Task goal: Copy the lines below exactly. Start at the first and finish with the line containing "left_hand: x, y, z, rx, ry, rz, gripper".

Dataset section:
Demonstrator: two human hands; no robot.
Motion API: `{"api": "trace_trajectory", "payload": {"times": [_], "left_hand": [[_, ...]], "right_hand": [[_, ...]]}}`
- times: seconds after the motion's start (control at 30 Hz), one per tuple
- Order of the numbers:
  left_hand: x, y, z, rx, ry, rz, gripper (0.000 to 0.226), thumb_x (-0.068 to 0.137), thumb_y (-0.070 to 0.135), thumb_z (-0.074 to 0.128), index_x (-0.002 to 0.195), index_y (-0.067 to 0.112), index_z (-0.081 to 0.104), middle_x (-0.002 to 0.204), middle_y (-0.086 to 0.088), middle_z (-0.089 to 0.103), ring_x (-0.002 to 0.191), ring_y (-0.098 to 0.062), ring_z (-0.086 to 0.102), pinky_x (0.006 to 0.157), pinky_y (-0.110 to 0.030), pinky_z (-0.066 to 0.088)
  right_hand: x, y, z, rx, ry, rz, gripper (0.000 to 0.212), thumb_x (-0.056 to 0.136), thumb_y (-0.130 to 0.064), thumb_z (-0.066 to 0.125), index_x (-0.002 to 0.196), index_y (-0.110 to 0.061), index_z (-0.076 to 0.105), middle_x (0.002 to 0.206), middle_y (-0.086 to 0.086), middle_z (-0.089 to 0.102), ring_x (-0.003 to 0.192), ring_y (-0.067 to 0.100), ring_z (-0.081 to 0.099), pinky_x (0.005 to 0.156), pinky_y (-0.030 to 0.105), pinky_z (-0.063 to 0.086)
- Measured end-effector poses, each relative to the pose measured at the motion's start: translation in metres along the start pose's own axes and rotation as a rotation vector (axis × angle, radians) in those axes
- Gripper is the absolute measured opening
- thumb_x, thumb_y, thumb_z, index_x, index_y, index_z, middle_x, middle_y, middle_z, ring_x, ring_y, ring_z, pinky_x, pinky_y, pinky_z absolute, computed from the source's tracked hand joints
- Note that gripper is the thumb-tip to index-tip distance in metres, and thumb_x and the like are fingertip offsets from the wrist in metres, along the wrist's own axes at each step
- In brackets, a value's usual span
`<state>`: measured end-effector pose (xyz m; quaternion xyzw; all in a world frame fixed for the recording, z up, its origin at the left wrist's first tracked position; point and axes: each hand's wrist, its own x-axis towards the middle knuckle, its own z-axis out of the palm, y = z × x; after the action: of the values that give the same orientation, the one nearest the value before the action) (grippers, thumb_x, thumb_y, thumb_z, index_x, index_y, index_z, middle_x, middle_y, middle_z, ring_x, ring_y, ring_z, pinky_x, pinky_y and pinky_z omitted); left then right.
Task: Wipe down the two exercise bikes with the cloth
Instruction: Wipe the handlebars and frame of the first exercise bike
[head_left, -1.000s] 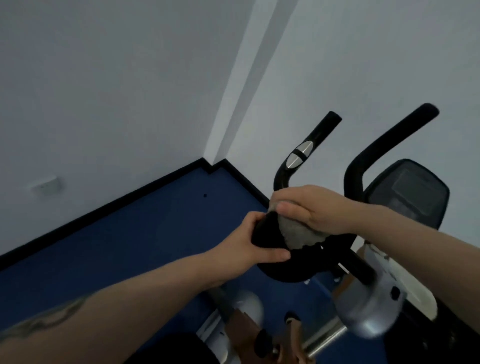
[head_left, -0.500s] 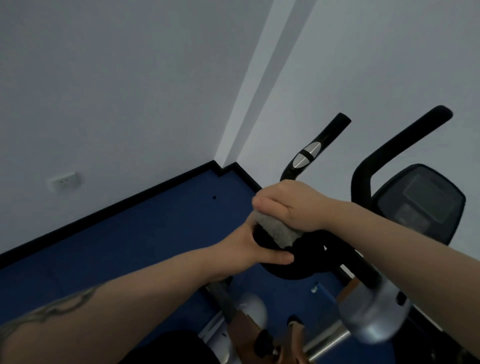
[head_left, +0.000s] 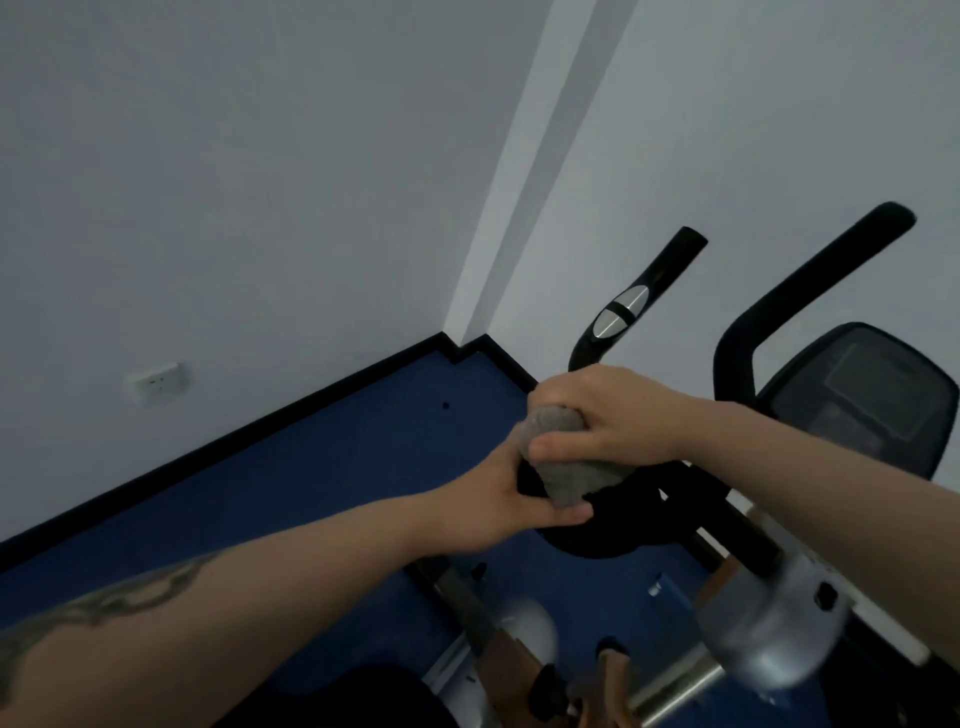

Finished exercise:
Demonstrator: two human hands; no robot.
Motion API: `{"api": "trace_trajectory", "payload": {"times": [_], "left_hand": [[_, ...]], "right_hand": [[_, ...]]}}`
- times: seconds after the motion's start (control at 30 Hz), one per tuple
- Order of the numbers:
  left_hand: x, y, z, rx, ry, rz, gripper (0.000 to 0.226), thumb_x (-0.068 to 0.137), thumb_y (-0.070 to 0.135), thumb_z (-0.074 to 0.128), index_x (-0.002 to 0.195), index_y (-0.067 to 0.112), index_z (-0.081 to 0.104), middle_x (-0.002 to 0.204), middle_y (-0.086 to 0.088), middle_z (-0.089 to 0.103), ring_x (-0.002 to 0.191), ring_y (-0.098 to 0.062), ring_z (-0.086 to 0.102), pinky_x (0.006 to 0.157), pinky_y (-0.110 to 0.030), pinky_z (-0.066 to 0.088)

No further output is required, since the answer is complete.